Task directions: A letter-for-letter copy of the listing is required, with no pictures in it.
━━━ Stored data
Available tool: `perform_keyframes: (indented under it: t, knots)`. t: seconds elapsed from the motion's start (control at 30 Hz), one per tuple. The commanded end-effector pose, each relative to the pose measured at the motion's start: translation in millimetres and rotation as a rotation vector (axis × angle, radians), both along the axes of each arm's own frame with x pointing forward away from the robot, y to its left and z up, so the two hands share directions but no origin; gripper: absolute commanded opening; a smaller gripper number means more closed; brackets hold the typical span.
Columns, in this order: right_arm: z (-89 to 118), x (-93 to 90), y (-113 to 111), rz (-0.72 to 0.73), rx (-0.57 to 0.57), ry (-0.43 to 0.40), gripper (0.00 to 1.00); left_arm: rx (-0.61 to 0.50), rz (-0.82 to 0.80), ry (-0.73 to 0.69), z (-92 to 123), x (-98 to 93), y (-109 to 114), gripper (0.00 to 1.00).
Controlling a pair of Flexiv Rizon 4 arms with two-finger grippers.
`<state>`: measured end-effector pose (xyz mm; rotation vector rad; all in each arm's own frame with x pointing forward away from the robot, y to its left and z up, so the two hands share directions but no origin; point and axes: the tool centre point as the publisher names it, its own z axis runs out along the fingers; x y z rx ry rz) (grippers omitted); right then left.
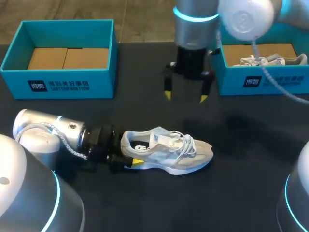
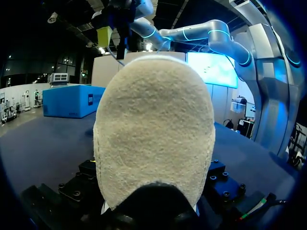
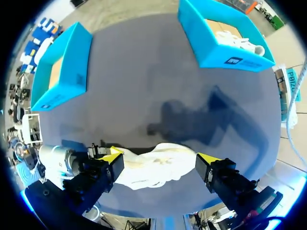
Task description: Take the shoe out of the shoebox, open the shoe tongue, remove and reinsert the insole, then place the shoe into the shoebox
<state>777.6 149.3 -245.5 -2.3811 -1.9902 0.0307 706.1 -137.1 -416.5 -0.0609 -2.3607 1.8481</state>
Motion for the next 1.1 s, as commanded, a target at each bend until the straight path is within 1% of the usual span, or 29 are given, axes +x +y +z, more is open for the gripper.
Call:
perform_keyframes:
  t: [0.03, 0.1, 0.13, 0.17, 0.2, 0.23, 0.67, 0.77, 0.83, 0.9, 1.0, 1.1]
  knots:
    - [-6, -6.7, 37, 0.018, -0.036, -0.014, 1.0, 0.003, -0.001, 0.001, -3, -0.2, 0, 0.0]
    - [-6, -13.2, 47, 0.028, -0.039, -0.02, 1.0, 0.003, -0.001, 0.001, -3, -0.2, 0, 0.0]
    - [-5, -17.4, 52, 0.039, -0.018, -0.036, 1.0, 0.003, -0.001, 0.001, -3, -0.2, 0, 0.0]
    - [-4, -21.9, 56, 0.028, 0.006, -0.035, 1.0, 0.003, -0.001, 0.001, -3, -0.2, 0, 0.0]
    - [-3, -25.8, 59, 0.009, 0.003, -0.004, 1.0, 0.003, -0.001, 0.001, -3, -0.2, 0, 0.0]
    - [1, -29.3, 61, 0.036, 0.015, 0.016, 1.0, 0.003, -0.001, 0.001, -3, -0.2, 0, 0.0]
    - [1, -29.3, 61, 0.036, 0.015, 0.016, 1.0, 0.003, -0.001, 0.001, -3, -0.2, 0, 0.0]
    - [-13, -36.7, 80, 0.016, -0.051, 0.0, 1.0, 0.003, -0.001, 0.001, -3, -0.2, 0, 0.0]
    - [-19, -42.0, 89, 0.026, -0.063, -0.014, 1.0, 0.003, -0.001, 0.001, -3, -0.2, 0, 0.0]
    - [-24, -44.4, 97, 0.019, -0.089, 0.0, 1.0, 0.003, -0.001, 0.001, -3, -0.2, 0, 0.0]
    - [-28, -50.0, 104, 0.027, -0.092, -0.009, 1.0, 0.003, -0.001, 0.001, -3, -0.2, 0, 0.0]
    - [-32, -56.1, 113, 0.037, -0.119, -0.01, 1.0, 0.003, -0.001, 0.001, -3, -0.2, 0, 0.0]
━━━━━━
Solution:
Available tool: `perform_keyframes: (indented under it: t, knots)`. t: seconds elapsed from the motion's start (control at 30 Hz), one per tuple. The commanded end-effector pose, each relative to the pose measured at the motion's start: translation in millimetres and rotation as a rotation vector (axis × angle, radians), both along the axes of each arm's own frame with x pointing forward away from the robot, y to its left and z up, so the two hands share directions but no origin; gripper: absolute commanded opening; a smaller gripper number means more closed; brackets hold the typical span.
Columns, in this order: right_arm: z (-89 to 118), x (-93 to 90), y (-113 to 111), rz (-0.72 to 0.73), rx (-0.57 to 0.57), ry (-0.43 to 0.40), gripper (0.00 to 1.00); left_arm: rx (-0.61 to 0.50), rz (-0.82 to 0.80), ry (-0.73 to 0.69), z (-92 to 123), x (-98 to 93), y (-109 to 114), gripper (0.00 to 1.00).
Controlling a pair of Flexiv Rizon 4 arms with two-finger grippers.
`<state>`: measured end-effector pose (xyz mm; rotation vector rad; all in each arm's own frame with x pointing forward away from the robot, y to its left and z up, so the two hands share directions but no origin; point and axes: the tool centre point as the publisher names it, its own z axis runs out along the fingers; x y z rx ry rz) (grippers omitted); right then left.
Task description: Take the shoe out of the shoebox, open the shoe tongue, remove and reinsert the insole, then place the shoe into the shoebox
<state>777.6 149.3 -245.5 -2.3811 -1.9902 0.0307 706.1 -137.1 -416.5 -0.0609 -2.3607 1.8481</state>
Motion for the next 1.1 s, as commanded, a target at each bend until the straight path is within 1% of the usual span, or 29 are given, axes +x +y +z, more is open for the gripper.
Call:
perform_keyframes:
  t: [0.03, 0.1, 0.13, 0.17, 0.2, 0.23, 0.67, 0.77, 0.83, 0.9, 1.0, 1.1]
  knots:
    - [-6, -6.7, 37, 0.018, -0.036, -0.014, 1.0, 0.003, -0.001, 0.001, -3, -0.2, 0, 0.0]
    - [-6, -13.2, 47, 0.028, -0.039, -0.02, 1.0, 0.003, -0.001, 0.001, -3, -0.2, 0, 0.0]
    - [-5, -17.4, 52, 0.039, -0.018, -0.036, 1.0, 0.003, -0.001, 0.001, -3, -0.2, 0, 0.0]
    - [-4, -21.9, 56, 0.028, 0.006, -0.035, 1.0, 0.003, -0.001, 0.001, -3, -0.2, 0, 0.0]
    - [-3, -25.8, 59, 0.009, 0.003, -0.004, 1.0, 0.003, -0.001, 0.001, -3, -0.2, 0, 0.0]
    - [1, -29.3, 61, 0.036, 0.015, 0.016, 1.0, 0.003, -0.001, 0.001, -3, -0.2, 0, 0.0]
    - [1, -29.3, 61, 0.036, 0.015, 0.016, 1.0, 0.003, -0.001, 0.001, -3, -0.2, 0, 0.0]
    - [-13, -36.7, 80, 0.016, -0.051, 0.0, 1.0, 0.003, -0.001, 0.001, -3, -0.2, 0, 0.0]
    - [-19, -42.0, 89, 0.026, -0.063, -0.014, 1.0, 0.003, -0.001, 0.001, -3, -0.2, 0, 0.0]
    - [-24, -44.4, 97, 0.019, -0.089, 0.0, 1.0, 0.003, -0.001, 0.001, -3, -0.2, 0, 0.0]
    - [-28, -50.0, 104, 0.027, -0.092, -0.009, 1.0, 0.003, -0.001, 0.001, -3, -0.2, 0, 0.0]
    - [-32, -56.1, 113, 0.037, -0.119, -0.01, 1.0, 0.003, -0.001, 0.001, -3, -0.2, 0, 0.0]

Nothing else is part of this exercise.